• The task: Up to the line containing "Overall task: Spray", nothing is kept; from that line through the end of the data below, output every line exactly.

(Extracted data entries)
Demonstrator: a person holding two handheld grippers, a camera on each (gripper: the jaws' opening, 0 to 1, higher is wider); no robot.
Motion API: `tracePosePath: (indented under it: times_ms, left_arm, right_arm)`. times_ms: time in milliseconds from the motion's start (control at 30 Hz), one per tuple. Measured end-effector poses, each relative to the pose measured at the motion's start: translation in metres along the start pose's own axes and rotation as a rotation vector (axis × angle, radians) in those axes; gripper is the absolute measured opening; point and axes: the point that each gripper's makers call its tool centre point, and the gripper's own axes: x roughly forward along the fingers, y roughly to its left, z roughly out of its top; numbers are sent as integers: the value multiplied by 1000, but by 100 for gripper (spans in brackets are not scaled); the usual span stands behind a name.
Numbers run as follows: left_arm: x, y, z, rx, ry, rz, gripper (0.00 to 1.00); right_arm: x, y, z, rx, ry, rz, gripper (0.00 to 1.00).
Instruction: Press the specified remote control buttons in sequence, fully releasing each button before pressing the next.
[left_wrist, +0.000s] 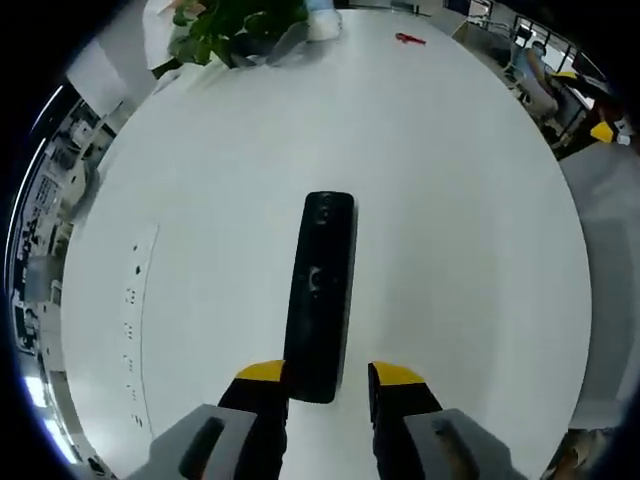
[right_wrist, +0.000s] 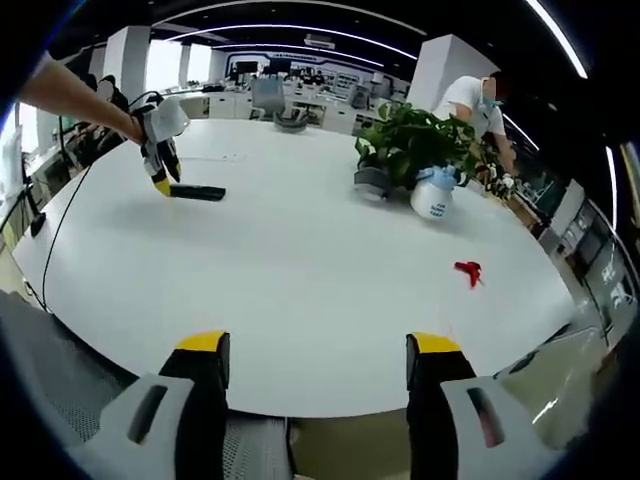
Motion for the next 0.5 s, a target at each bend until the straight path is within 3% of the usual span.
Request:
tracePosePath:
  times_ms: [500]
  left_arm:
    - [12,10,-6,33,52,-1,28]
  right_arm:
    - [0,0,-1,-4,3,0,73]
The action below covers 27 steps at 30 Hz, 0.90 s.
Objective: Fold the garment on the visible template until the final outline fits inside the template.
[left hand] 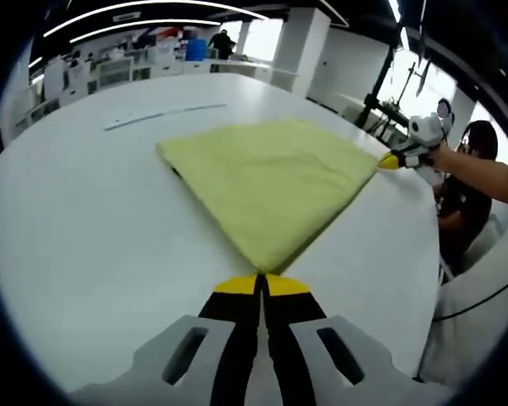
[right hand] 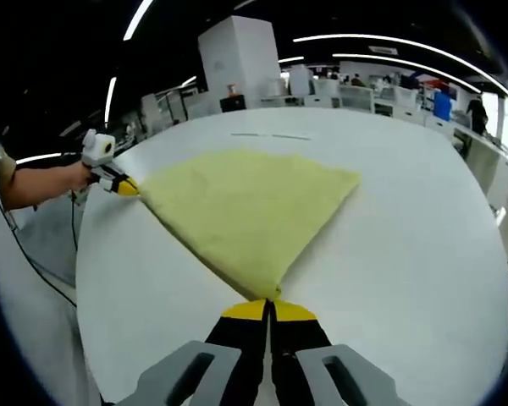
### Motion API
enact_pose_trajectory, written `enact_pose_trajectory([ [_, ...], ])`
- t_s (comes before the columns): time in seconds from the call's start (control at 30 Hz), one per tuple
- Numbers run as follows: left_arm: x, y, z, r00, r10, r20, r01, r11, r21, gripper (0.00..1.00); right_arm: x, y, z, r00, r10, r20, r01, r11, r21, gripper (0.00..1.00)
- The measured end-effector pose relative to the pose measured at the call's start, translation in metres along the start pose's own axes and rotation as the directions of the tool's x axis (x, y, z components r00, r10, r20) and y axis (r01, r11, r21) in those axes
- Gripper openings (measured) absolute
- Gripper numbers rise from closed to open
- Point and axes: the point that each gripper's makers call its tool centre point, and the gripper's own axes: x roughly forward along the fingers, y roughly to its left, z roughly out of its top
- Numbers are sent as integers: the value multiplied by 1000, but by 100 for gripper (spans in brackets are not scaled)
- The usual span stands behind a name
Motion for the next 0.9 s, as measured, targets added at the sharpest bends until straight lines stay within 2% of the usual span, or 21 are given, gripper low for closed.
enact_pose_trajectory([
  [0.27,0,-12,-4,1000,-12,-3,12,1000,6,0,-11,1,-12,1000,-3,-3,3,1000,13,0],
  [0.5,0,-19,-11,1000,-8,0,8,1000,-5,0,-15,0,-14,1000,-10,-6,11,1000,12,0],
  [0.7,-1,-16,-8,1000,7,10,-7,1000,-19,0,-16,2,-14,1000,-8,3,8,1000,9,0],
  [0.9,-6,-12,-2,999,23,45,-21,999,-46,0,-18,5,-13,1000,-1,11,1,1000,1,0],
])
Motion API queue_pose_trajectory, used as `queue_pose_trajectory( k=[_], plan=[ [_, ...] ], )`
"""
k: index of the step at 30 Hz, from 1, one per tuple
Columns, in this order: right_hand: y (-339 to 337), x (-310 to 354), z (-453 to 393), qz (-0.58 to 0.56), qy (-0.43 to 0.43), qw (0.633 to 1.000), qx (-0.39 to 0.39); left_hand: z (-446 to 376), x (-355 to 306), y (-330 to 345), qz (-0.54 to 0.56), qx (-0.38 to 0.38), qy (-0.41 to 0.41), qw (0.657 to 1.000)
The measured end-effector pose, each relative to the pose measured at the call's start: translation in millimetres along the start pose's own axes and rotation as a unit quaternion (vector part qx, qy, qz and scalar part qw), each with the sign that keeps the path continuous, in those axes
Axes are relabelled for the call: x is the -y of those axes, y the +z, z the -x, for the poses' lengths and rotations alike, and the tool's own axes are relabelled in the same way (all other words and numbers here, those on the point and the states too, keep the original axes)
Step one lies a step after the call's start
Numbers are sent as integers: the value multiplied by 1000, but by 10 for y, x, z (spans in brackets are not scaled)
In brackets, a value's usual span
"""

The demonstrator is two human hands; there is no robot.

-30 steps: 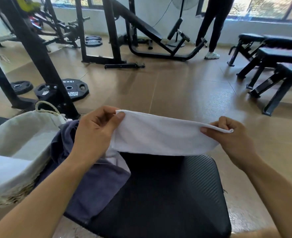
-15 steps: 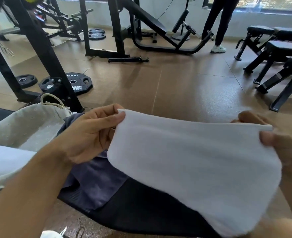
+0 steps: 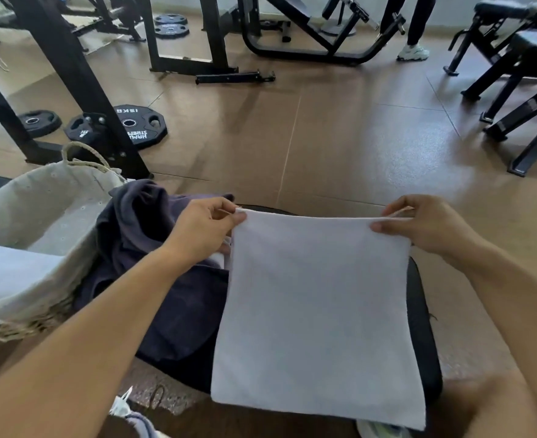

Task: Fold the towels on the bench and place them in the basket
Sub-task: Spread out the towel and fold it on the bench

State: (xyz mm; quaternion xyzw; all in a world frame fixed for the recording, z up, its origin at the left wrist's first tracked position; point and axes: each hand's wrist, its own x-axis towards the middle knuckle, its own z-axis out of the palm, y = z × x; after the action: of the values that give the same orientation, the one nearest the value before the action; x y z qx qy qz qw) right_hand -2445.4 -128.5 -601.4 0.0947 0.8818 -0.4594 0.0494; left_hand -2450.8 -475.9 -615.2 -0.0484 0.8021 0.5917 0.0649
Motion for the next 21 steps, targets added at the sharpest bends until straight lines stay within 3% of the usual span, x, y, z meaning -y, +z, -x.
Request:
queue_pose_trajectory(
  k=[4,9,13,15,17,21],
  plan=[
    [57,-92,-128,32,-13,998,-51,-108,52,31,-13,-33,15,999],
    [103,-180,-250,36,8,998,-58,-243,186,43,-105,-44,46,992],
    [251,-279,-367,43,12,997,-60,-192,200,161,-217,-124,138,958],
    [325,-320,-437,56,25,997,-49,-40,182,363,-251,-73,189,947],
    [351,-374,-507,62,46,996,-42,113,246,617,-296,31,224,928],
    [329,-461,-544,66,90,994,-12,173,574,848,-415,165,176,877]
  ],
)
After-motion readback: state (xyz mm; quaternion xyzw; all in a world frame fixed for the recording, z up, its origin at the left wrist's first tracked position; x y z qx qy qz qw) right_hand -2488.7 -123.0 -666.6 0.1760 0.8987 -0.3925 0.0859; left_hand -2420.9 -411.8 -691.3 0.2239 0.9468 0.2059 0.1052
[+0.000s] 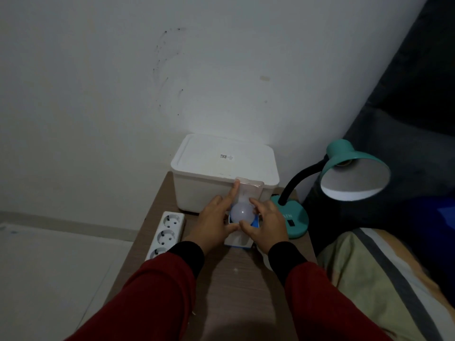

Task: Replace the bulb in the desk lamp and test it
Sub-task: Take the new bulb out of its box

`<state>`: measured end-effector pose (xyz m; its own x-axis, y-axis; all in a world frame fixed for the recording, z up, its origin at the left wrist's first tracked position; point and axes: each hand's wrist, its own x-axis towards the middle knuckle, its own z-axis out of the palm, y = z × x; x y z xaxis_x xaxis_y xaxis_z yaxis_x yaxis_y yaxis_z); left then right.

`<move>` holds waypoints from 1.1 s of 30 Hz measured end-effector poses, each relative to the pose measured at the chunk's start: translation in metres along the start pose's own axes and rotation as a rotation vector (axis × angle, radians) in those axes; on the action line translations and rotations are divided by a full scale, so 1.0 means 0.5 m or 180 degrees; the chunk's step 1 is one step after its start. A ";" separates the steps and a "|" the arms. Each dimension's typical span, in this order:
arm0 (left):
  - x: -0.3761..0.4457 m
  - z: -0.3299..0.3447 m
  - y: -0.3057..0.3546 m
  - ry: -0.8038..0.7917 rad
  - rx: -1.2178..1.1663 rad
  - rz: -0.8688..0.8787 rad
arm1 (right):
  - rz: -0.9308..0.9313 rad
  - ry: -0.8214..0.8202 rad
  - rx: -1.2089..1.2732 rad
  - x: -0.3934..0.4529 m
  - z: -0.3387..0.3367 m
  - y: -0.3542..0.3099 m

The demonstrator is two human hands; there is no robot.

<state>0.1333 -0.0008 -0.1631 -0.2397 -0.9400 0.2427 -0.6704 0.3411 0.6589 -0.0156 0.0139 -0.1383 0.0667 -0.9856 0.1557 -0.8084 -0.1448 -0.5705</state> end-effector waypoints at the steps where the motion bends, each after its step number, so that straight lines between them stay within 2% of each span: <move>1: -0.001 0.000 0.001 0.0003 0.0021 0.0009 | 0.0007 0.0005 0.0010 -0.001 0.002 0.001; 6: -0.003 0.001 0.003 0.0084 0.0046 0.0049 | -0.0077 -0.0084 -0.0008 0.003 -0.002 0.002; 10: -0.005 0.001 0.006 0.0097 -0.0030 0.0034 | -0.0206 -0.0384 -0.0283 0.021 -0.016 0.000; 18: -0.004 -0.002 0.008 -0.0033 -0.0163 -0.0038 | 0.0079 -0.0993 -0.0420 0.063 -0.030 -0.019; 24: -0.003 -0.003 0.008 -0.0050 -0.0170 -0.0061 | 0.0325 -0.0666 -0.0313 0.070 -0.007 -0.029; 29: -0.003 -0.002 0.008 -0.0029 -0.0130 -0.0047 | 0.0289 -0.0209 -0.0106 0.049 -0.005 -0.019; 33: -0.005 0.001 0.007 0.0002 -0.0051 -0.0049 | 0.0379 0.0102 0.0594 0.030 -0.025 -0.014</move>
<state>0.1311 0.0026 -0.1618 -0.2290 -0.9451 0.2330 -0.6627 0.3267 0.6739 -0.0161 0.0011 -0.1220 -0.0439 -0.9938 0.1021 -0.6870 -0.0442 -0.7253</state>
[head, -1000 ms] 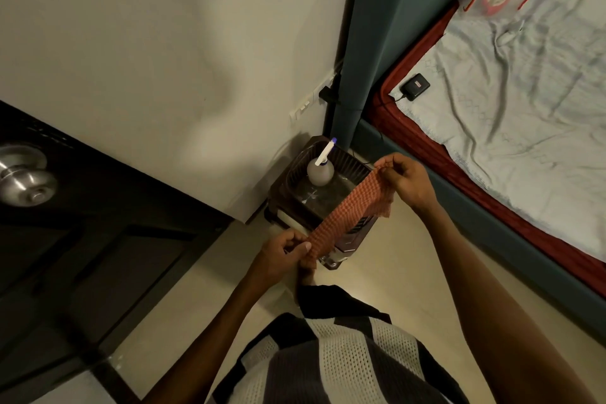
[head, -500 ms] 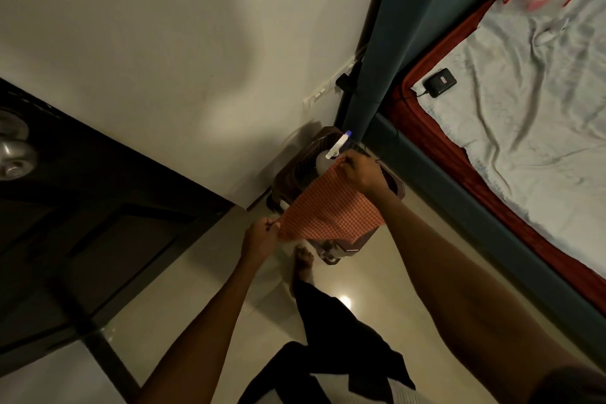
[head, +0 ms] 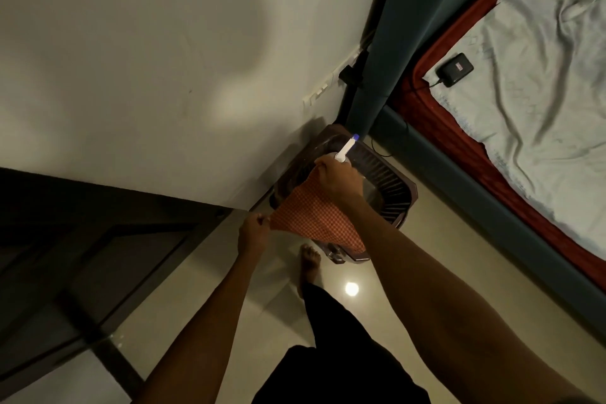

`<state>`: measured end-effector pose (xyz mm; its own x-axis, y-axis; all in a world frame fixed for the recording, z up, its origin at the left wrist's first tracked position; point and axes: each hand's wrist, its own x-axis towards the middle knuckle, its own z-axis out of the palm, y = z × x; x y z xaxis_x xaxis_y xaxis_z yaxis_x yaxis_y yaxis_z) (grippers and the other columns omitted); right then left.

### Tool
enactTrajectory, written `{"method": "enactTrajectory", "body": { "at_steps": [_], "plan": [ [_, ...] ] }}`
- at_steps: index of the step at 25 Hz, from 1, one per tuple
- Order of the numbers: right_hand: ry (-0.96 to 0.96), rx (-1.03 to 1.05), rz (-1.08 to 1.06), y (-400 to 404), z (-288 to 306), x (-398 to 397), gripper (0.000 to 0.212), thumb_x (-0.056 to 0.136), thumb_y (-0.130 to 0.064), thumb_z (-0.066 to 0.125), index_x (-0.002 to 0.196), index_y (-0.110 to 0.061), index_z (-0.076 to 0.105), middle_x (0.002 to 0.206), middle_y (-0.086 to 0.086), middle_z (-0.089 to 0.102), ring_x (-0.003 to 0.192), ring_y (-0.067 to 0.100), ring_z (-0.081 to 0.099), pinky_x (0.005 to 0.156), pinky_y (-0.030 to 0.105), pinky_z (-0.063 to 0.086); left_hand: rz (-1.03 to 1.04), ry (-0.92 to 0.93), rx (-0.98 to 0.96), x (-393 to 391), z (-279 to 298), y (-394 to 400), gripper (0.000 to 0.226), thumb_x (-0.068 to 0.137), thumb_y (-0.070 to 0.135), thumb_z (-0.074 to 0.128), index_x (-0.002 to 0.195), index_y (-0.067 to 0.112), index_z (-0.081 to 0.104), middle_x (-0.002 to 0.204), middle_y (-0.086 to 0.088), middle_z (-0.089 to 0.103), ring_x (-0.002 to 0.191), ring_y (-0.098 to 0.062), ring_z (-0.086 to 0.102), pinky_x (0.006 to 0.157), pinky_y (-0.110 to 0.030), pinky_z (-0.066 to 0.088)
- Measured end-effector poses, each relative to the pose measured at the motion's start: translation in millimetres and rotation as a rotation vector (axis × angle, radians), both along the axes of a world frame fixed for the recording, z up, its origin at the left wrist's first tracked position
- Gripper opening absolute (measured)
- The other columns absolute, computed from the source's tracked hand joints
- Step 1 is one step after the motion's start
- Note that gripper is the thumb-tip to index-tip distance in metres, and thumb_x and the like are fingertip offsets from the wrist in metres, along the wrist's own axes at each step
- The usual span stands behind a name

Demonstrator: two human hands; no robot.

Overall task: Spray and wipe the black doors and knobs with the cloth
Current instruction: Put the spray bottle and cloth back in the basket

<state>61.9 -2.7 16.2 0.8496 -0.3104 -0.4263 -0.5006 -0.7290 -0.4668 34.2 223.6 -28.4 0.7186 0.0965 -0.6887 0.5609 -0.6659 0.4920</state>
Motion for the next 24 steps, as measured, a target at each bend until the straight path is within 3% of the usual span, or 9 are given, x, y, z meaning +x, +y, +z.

• Result for this task:
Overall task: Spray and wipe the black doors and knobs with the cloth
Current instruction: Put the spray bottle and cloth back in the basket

<state>61.9 -2.7 16.2 0.8496 -0.3104 -0.4263 -0.5006 -0.7290 -0.4668 34.2 223.6 -28.4 0.7186 0.0965 -0.6887 0.5609 -0.6659 0.4920</state>
Motion for the next 24 steps, as measured, a target at each bend until the straight path is within 3% of the usual span, or 9 are given, x, y, z meaning +x, +y, +z.

The answer has now been finished.